Harian Kontan, 2 May 2016
JAKARTA. Kementerian Keuangan (Kemkeu) sepertinya mulai menyiapkan berbagai instrumen investasi untuk menampung dana hasil repatriasi pengampunan pajak atau tax amnesty. Salah satunya adalah dengan Surat Berharga Negara (SBN).
Direktur Surat Utang Negara (SUN) Kemkeu Loto Srinaita Ginting mengatakan, SBN yang disiapkan khusus untuk dana repatriasi adalah yang terbit di pasar perdana. Alasannya, SBN yang terbit di pasar perdana lebih mudah dimonitor oleh pemerintah.
Meski begitu, lanjut Loto, semua instrumen yang sedang disiapkan, bisa untuk diperdagangkan ataupun tidak diperdagangkan. "Kalau yang tidak diperdagangkan, ada fasilitas untuk melakukan redemption setelah satu tahun," kata Loto, Jumat (29/4) di Jakarta.
Rencananya pemerintah dalam Rancangan Undang-undang (RUU) Pengampunan Pajak atau tax amnesty memang mengharuskan dana hasil repatriasi disimpan di dalam negeri dalam tempo lima tahun. Tetapi, untuk penempatan di SBN bisa saja hanya dalam satu tahun, dan selebihnya bisa dikonversi ke instrumen lainnya.
Instrumen investasi lainnya sangat tergantung dengan kesepakatan antara pemerintah dan pemohon tax amnesty. Namun, semua itu, menurut Loto, masih harus menunggu hasil keputusan antara pemerintah dengan DPR dalam pembahasan RUU Pengampunan Pajak.
Selain menyiapkan SBN, pemerintah juga sedang menyiapkan instrumen lainnya untuk menampung dana repatriasi tax amnesty, yaitu obligasi yang khusus membiayai infrastruktur. Obligasi itu nantinya akan diterbitkan oleh Badan Usaha Milik Negara (BUMN) yang ditunjuk.
Meskipun dikeluarkan oleh BUMN, pemerintah tetap akan memberikan penjaminan. Hal ini dilakukan supaya dana repatriasi bisa masuk ke sektor riil, dalam hal ini proyek-proyek infrastruktur.

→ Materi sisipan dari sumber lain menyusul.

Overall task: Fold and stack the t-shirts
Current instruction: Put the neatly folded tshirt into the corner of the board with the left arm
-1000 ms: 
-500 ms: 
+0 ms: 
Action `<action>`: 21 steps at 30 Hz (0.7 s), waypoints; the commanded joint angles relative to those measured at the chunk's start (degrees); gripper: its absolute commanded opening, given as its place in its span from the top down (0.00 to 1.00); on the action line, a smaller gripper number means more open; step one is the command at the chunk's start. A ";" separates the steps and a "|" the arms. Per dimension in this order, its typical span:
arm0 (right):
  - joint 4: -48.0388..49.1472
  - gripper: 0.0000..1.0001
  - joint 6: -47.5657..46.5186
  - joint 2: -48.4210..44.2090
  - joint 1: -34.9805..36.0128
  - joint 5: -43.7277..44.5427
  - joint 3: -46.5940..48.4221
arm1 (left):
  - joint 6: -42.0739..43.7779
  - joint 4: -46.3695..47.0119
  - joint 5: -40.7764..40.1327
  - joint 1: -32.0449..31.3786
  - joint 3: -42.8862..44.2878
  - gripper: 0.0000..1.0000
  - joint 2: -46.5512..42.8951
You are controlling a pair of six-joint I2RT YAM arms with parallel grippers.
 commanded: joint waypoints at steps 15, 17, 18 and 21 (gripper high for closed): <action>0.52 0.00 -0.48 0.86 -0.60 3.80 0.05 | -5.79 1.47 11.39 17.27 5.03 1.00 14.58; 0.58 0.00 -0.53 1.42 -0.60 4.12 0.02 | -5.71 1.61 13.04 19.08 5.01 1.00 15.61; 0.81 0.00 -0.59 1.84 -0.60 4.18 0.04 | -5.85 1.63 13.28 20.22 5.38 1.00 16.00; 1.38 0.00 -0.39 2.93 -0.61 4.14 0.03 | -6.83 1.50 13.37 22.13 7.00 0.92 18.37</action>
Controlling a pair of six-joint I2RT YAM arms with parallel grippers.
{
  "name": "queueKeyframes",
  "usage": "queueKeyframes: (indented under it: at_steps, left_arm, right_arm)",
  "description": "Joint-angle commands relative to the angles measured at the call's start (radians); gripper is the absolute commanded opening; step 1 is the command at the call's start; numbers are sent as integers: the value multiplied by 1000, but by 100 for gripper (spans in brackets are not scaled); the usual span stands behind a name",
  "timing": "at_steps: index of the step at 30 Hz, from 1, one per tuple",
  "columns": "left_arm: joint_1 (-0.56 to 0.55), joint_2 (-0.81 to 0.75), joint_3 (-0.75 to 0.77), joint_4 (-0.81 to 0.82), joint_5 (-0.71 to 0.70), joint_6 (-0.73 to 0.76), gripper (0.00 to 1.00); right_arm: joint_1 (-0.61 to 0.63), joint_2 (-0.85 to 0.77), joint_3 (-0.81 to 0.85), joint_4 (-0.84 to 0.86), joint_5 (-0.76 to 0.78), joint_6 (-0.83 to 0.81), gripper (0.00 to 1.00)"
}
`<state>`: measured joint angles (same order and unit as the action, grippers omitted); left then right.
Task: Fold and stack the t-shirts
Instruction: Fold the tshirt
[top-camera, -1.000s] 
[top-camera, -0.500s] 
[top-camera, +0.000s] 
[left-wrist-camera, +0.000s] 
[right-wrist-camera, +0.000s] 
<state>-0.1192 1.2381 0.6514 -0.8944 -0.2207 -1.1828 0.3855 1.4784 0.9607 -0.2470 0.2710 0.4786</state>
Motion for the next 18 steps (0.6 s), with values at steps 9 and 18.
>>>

Menurut Loto, beberapa SBN yang akan diterbitkan seperti obligasi dalam redenominasi Yen atau samurai bond. Obligasi ini bisa menjadi tawaran menarik bagi dana repatriasi. Terlebih, dana yang akan datang dari penerbitan global bond bermata uang yen diperkirakan mencapai 45 miliar yen untuk tax amnesty.
Ekonom Lembaga Ilmu Pengetahuan Indonesia (LIPI) Latif Adam mengatakan, dana repatriasi tax amnesty memang lebih baik dibawa masuk ke sektor infrastruktur. Sebab bisa mendukung kepentingan pemerintah untuk mendorong pembangunan.
Tetapi dari sisi investor, meskipun mendapatkan keuntungan dengan fasilitas pengampunan pajak, dana tersebut harus tetap menguntungkan. Dengan minimum holding period selama tiga hingga lima tahun, imbal hasil yang diberikan juga harus lebih menarik dari biasanya.